Shumlin often thanks Vermonters for “changing their attitudes about addiction and opioid addiction.” The shift has encouraged so many addicts to come out of the shadows that the state’s treatment centers, despite an increase in number, have long waiting lists. Other states are experiencing the same problem as they move to a treatment-first model. In fact, much of the pitch by the governors in Washington was for more federal funding for drug treatment facilities.

Shumlin says states also need federal help to curb the overprescription of powerful painkillers too often used for nonmedical purposes. “Until America is willing to have an honest conversation about the way we are dealing with pain, our challenges will continue,” he says.

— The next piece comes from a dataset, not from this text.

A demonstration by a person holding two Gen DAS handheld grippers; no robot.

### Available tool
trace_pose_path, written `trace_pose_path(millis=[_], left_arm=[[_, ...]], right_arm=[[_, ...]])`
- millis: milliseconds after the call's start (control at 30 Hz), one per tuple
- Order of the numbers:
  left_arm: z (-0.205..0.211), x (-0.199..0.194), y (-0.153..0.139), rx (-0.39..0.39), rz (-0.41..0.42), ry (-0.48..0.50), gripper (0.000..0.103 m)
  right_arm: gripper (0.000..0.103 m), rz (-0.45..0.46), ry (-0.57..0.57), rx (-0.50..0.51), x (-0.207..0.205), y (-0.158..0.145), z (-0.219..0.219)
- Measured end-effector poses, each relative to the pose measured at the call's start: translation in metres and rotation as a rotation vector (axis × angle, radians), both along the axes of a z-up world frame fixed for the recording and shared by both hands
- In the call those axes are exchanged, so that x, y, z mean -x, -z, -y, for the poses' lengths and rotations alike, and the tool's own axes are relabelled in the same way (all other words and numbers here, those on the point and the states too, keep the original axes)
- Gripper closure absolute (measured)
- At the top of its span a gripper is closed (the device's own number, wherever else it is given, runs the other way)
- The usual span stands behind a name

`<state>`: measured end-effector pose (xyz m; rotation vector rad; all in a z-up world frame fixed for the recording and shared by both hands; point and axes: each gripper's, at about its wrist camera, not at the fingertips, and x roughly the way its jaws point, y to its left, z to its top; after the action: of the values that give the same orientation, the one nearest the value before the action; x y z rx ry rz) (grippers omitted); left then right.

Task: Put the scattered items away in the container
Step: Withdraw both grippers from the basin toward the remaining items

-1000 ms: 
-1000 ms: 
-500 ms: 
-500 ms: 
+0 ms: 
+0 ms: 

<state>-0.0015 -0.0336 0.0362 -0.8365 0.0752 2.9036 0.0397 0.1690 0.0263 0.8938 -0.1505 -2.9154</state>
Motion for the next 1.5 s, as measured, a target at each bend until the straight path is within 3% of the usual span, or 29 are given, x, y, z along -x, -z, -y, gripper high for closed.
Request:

At their meeting, the governors developed protocols for each state to use in ensuring safer prescribing of opioids. In the United States, an estimated 74 people a day are fatally overdosing on opioids such as heroin or prescription drugs. The number is greater than deaths from gunshots or motor vehicle crashes.

Vermont’s approach is based on an assumption that addicts can be healed and have a right to good mental health. Like other states, it is still struggling with resources and finding the right strategy. Many communities do not welcome treatment centers. And not enough legal users properly discard their unused pain medication. But the hard work of shifting attitudes has begun.